TASK REQUIREMENTS
The response must be made up of the lines in the entries below that contain "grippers".

Items from a data source
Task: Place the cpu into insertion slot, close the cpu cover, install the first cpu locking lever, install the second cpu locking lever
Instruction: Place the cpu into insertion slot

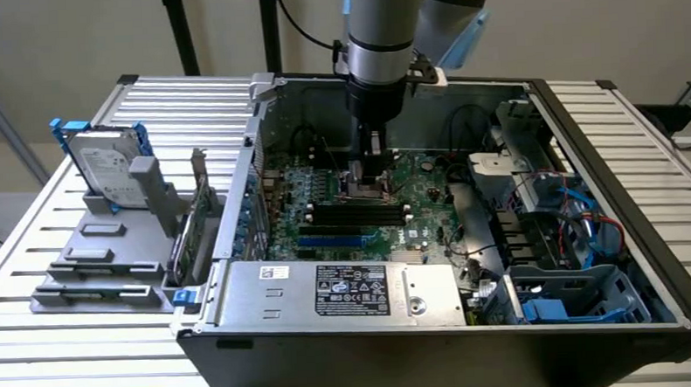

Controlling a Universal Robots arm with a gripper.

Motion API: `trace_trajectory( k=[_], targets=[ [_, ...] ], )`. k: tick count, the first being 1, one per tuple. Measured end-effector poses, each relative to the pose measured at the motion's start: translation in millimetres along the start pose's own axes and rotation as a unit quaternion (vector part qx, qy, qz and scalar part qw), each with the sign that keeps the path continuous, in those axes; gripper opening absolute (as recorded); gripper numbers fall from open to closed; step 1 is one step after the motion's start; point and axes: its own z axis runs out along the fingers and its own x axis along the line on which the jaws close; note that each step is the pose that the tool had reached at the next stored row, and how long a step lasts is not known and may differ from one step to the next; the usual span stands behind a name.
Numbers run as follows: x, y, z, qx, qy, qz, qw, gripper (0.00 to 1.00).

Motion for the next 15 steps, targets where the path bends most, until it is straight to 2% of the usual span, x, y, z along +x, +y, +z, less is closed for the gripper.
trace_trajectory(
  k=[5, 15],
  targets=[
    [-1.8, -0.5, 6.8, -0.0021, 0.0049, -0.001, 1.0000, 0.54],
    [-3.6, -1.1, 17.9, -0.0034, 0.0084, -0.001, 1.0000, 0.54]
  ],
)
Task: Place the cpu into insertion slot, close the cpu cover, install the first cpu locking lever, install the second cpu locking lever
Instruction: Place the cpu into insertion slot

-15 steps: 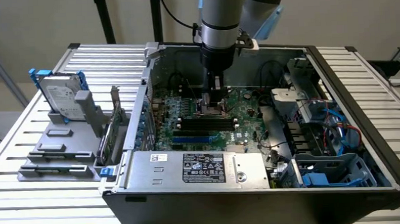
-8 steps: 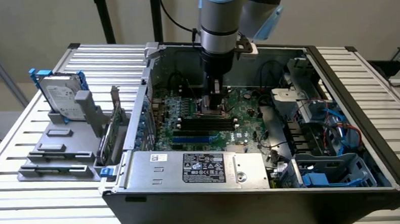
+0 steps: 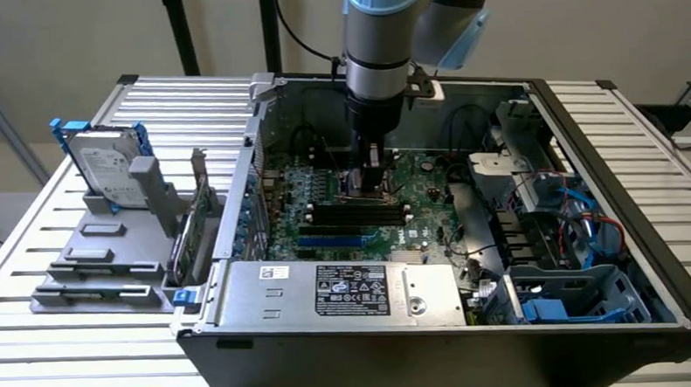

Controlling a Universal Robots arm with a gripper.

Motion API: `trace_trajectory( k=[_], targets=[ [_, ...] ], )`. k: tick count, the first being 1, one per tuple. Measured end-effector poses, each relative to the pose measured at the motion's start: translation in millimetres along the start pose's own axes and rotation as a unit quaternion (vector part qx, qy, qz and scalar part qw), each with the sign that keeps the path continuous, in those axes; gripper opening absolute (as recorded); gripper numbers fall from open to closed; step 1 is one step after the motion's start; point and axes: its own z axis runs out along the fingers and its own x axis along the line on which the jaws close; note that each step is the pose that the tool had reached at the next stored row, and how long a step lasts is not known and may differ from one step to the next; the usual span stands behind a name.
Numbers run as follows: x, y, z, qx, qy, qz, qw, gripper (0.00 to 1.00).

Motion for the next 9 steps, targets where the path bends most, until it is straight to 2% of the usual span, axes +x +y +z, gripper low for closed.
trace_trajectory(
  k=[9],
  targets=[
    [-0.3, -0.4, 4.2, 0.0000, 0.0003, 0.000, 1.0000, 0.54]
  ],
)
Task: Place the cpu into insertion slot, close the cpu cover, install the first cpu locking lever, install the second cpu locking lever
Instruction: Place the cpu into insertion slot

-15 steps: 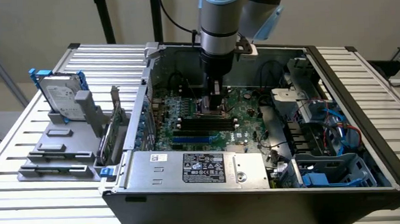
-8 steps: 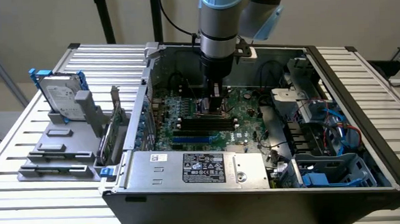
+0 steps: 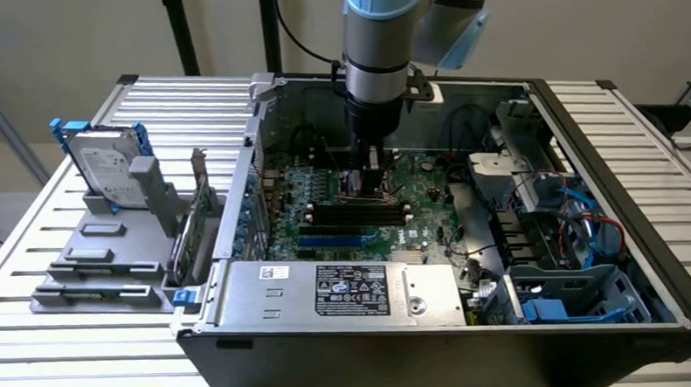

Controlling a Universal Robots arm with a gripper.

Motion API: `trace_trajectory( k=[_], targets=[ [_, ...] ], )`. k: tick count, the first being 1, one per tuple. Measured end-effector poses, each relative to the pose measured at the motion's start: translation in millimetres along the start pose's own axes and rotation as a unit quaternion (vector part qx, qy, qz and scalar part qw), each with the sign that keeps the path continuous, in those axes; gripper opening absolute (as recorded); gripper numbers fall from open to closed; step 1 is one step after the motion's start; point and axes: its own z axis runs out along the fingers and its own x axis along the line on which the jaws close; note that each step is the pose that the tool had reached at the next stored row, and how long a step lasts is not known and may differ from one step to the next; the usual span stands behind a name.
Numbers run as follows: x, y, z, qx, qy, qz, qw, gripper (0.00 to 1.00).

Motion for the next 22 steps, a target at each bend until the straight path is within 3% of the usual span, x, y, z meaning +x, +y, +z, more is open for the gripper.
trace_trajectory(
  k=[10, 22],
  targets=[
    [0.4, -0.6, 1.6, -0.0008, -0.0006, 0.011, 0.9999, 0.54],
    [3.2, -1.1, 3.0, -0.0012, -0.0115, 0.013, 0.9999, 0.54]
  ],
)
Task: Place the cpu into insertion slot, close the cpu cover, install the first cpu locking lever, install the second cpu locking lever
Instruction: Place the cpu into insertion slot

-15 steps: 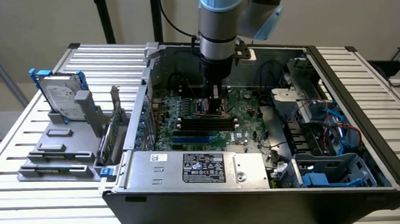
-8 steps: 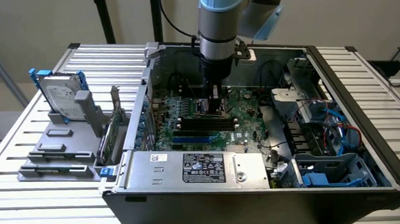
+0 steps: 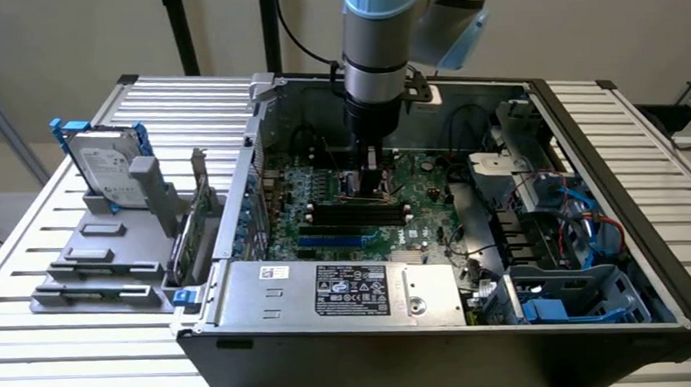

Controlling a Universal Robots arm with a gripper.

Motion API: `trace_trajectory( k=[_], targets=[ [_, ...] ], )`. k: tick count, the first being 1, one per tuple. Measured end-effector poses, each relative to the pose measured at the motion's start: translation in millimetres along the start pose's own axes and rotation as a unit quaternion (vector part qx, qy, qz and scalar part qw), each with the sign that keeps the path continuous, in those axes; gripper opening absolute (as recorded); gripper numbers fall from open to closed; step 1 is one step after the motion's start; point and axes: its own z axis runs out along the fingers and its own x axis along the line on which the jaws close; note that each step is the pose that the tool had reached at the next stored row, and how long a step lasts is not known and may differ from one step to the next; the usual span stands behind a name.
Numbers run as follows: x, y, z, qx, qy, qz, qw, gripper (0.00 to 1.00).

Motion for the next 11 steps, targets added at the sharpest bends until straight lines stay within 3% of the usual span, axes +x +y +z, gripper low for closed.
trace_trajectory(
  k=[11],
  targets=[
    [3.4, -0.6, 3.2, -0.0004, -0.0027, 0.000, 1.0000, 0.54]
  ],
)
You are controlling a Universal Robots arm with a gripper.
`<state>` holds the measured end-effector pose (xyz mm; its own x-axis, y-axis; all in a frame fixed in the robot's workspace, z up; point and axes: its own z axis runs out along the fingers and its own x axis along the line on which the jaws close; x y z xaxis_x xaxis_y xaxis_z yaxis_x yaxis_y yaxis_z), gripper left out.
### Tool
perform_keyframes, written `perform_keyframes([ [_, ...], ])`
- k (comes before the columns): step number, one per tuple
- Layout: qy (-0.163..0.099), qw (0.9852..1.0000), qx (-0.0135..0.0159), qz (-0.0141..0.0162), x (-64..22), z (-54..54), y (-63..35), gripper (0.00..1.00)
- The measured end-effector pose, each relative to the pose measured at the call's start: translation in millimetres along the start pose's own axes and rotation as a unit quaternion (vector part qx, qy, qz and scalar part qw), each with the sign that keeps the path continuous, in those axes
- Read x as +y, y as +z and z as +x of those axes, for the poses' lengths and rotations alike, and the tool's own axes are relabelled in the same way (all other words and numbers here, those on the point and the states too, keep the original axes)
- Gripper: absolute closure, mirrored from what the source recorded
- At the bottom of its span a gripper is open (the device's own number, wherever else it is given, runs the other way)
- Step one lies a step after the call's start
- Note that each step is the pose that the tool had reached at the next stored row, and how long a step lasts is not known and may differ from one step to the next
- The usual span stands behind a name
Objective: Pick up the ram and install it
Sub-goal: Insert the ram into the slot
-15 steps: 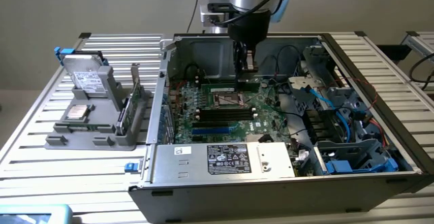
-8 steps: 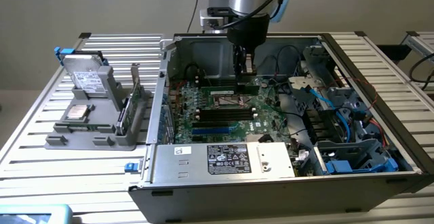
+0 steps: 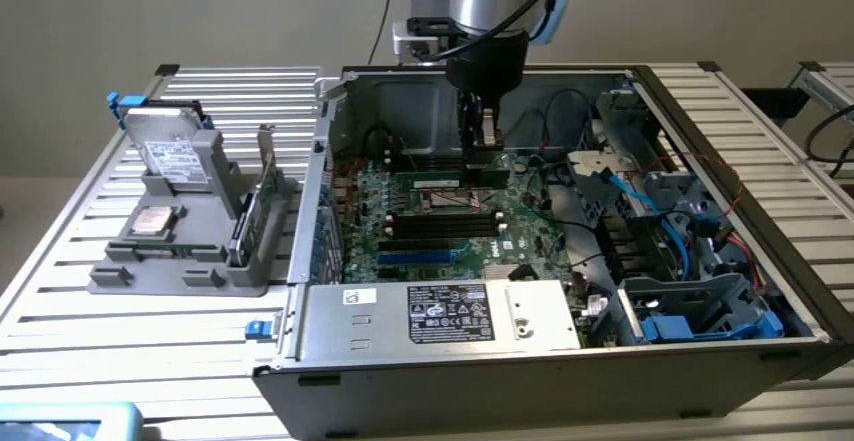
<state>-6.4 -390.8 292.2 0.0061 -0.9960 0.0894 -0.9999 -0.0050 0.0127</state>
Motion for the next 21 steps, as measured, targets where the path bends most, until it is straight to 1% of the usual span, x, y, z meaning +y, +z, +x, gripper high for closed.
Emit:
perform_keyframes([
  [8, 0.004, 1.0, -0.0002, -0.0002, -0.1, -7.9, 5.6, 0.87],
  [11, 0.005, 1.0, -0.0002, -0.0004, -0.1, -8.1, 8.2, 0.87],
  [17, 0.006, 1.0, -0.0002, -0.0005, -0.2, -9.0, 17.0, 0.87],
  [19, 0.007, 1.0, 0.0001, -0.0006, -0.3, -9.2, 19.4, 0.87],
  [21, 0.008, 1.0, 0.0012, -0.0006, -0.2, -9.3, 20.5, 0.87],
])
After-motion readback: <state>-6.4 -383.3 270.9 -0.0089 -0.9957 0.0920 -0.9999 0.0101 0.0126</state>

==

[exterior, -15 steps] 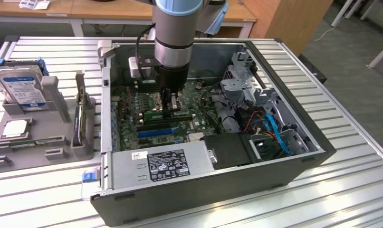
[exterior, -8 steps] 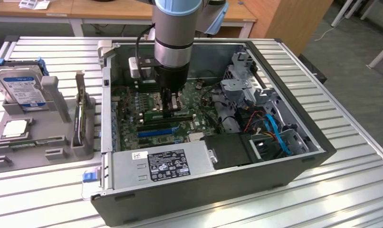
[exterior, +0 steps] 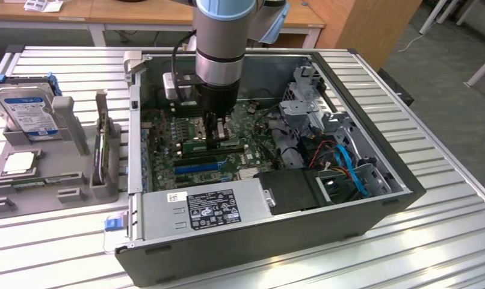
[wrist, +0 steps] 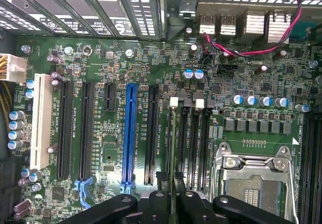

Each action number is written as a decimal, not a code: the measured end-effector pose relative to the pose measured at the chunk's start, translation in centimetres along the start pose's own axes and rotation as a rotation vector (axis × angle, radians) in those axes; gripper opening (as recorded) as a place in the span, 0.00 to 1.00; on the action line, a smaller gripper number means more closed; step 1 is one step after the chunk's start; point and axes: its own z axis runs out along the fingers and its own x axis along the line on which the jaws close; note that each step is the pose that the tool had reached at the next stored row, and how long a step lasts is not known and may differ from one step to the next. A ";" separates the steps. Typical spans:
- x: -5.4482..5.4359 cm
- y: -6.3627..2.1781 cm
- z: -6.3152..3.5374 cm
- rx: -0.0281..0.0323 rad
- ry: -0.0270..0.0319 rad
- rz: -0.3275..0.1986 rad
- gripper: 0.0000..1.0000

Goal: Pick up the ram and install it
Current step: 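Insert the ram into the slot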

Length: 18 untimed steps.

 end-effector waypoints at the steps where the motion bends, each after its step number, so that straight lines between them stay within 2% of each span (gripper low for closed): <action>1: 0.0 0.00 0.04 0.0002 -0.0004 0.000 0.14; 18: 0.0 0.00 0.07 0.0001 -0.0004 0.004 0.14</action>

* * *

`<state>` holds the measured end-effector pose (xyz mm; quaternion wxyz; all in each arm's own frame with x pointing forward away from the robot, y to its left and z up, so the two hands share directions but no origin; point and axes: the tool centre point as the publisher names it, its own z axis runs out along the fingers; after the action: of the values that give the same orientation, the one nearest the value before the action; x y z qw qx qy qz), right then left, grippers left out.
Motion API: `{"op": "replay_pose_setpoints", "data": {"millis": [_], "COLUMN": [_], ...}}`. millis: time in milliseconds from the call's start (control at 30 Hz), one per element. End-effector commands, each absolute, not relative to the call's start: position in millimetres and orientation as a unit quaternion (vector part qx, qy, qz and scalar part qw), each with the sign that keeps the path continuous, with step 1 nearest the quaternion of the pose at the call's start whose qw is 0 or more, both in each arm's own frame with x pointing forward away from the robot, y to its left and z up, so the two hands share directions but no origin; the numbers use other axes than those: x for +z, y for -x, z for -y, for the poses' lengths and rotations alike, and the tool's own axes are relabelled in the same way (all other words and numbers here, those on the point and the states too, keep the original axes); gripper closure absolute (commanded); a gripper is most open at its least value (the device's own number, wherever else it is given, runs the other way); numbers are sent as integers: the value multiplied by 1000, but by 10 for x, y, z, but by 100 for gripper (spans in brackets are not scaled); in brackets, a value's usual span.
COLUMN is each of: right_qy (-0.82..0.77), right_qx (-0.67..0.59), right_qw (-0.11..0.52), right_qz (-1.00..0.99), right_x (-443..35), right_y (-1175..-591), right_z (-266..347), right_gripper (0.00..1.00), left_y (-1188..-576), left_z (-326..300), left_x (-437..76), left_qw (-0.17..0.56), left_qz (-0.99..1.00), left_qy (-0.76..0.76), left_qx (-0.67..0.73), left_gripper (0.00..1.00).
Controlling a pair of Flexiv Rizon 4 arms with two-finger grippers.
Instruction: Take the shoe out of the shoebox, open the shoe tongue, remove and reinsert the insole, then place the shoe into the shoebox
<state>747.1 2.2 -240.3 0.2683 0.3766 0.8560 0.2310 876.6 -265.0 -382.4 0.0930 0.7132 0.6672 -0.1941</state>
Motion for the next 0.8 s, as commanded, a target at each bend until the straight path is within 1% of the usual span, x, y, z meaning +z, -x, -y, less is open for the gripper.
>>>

OUTPUT
`<state>` holds the measured end-effector pose (xyz mm; quaternion wxyz; all in each arm's own frame with x pointing forward away from the robot, y to its left and z up, so the two hands share directions but no origin; point and axes: the tool centre point as the publisher names it, its own z axis runs out along the fingers; after the action: of the values that give the same orientation, the one nearest the value before the action; x y z qw qx qy qz), right then left, grippers left out.
Controlling a pair of Flexiv Rizon 4 arms with two-finger grippers.

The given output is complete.